O título do livro é o resultado da condensação trans-barroca e da montagem eisensteiniana entre a “voz de sereia longínqua chorando, chamando” da “Ode Marítima” de Álvaro de Campos – “Ahô-ô-õ-õ-ô-ô-ô-ô-ô-ô-ô-ô – yyy…… / Ahô-ô-õ-õ-ô-ô-ô-ô-ô-ô-ô-ô-ô-ô-ô – yyy……” – e a interjeição nordestina “ôxe”. Público e íntimo. Amplidão e microesfera. Língua Portuguesa e Nordeste. Pátria e região. Mar aberto e porto seguro. Todos aliados a Paraíba que abriga o poeta e fornece elementos à sua poesia sem cais. É o caso do “apôi / nordestino” do poema “zen-pessoense-paulistano”.

O poeta trabalha naquilo que a linguagem tem de mais material: a presentificação não convencional das letras sobre a página, seu desenho, sua arquitetura. O sentimento drummondiano do mundo permeia essa poesia em sua recusa à autorreferencialidade vulgar, na criação de um “eu retorcido” figurativizado nas palavras quebradas e nas torções mórficas e semânticas do verso. Uma poesia que exige um leitor não ingênuo, porém, vivente de um mundo também cindido, onde os sentidos surgem das fugazes montagens sintáticas e sonoras das letras. Refiro-me, por exemplo, ao poema “bandeira do meu partido”. A palavra “partido” (verbo e substantivo) é estilhaçada sobre a página. Podemos identificar alguns significantes da referida bandeira – “PT” / “AR” / “ID” / “O” – plasmando a desilusão partidária do sujeito poético. A bandeira está rota. O “ID” psicanalítico desdobra-se em “IDO”, passado, partido. E o sujeito segue sem esperanças. Sem perder de vista a universalidade do tema, seu caráter social, o conteúdo lírico promove o confronto da linguagem consigo mesma. “Meu partido é um coração partido”, diria Cazuza na letra da canção “Ideologia”.

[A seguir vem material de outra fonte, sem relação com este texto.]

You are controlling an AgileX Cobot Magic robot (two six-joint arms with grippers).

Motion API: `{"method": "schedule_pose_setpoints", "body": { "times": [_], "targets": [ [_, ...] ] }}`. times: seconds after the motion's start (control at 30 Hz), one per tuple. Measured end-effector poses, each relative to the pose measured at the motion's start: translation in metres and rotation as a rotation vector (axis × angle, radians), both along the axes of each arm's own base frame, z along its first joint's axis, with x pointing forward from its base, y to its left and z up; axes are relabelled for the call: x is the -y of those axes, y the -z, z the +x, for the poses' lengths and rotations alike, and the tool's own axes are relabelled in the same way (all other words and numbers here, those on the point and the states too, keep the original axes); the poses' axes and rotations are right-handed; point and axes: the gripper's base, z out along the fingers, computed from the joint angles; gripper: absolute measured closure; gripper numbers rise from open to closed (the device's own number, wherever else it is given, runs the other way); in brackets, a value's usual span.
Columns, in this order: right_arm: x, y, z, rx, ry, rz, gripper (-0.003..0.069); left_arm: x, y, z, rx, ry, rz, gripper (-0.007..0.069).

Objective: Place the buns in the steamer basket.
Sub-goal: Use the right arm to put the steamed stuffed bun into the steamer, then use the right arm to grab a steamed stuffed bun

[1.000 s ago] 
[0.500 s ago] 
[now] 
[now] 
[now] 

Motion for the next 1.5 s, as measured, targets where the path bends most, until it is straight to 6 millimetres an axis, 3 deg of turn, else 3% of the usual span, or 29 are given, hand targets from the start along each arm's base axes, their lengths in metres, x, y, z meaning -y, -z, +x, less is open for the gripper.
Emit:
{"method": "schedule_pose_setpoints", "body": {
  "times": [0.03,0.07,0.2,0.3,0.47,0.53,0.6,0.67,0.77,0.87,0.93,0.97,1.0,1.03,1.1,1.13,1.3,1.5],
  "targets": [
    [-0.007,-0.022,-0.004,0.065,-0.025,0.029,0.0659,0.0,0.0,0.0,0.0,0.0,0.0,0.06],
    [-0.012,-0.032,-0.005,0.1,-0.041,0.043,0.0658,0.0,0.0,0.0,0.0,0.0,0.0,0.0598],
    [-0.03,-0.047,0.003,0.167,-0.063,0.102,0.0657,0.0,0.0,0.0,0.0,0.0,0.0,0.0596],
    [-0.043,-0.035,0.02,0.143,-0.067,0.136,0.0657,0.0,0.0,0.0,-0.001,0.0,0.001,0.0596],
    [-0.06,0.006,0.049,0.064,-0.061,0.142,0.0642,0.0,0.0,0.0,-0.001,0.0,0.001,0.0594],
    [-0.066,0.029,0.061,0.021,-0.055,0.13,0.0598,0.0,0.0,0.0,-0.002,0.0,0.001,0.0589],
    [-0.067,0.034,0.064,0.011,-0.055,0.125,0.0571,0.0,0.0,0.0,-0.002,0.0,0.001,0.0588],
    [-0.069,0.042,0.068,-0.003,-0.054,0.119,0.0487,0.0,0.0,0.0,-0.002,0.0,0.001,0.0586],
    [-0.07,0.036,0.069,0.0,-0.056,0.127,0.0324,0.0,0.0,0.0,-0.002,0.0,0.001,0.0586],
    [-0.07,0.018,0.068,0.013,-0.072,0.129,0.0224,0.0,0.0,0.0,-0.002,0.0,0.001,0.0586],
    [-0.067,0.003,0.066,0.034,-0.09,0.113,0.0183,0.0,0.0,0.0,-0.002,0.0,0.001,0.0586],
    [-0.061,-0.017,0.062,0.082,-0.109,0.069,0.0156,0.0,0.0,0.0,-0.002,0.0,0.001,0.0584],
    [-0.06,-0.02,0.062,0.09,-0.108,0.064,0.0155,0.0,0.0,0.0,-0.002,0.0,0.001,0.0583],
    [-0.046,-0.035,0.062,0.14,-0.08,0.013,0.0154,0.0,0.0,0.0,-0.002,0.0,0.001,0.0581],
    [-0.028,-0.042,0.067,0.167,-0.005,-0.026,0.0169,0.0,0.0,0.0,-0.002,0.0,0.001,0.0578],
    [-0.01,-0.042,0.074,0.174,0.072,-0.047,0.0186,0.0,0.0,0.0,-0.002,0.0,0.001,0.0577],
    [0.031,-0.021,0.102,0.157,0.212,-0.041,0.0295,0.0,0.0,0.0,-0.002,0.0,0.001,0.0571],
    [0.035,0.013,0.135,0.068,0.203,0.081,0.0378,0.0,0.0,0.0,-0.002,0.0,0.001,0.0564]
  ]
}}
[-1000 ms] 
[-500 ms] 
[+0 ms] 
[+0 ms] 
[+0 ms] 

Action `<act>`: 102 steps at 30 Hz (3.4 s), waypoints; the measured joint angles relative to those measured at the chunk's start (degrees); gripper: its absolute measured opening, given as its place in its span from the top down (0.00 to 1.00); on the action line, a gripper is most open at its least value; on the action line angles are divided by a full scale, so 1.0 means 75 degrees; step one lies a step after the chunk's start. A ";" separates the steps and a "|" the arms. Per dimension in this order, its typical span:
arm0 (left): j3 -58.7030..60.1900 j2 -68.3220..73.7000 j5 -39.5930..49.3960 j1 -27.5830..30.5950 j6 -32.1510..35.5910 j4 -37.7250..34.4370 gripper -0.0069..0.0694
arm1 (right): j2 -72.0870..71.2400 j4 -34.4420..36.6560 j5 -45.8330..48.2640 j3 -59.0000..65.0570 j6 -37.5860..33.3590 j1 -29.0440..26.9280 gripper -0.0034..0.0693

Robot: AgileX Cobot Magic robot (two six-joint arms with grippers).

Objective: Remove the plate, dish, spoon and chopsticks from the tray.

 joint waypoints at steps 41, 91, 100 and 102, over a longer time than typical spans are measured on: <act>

Amador Ribeiro Neto faz isso também em “neopo(eitaporr)ético”, quando absorve o lixo lógico eletrônico, indicando que na poesia tudo nada cabe. Desse modo, o que se anuncia como hermético é convite e aboio, mesmo o inelegível da cultura, aquilo que a história e o social não dão conta e só consegue ser significado na arte. Nessa mesma clave, o metapoema “poesia esconjuro” é outro exercício bem realizado do dobrar-se para dentro da linguagem. O uso de uma escrita singular à internet, calcada na mistura de regionalismos, nas rimas internas e oralidade, tematiza o ofício do poeta hoje. Cito: “tuadobrinhaminhaliranossaprosacadêapo / rradapoesiacazzo // manda vê keu naum kero sabê // orra meu / vlw // íxi”.

Note-se que “poesia esconjuro” marca o centro do livro Ahô-ô-ô-oxe com “o que se diz ao editor na hora uroboru”, cujos versos “poeta copia poeta / poeta copia-se / poeta a si copia / palavra pia” refletem e refratam o poema vizinho. Ambos deslocando o lugar ainda sacro da poesia, do bardo. O leitor fica sem eira nem beira, nessa poesia aberta ao diálogo, às misturas, aos contatos. Movimentos já sinalizados no título do volume. O poema “o que se diz ao editor na hora uroboru” é antecedido por “ofício do poema”. Assim como “poesia esconjuro” é seguido pelo poema “repente entre repentistas”. É a poesia como núcleo do livro. É Amador Ribeiro Neto indicando o motor da luz de seu trabalho: “guardar / rimas / vogais / consoantes / nos armários”. Ou seja, o livro-todo é significado também pela montagem das partes. Se “o todo sem a parte não é todo”, como cantou Gregório de Matos, a escolha da distribuição dos poemas ao longo do livro auxilia eficazmente a sua apreensão: sua estética “neopo(eitaporr)ética”.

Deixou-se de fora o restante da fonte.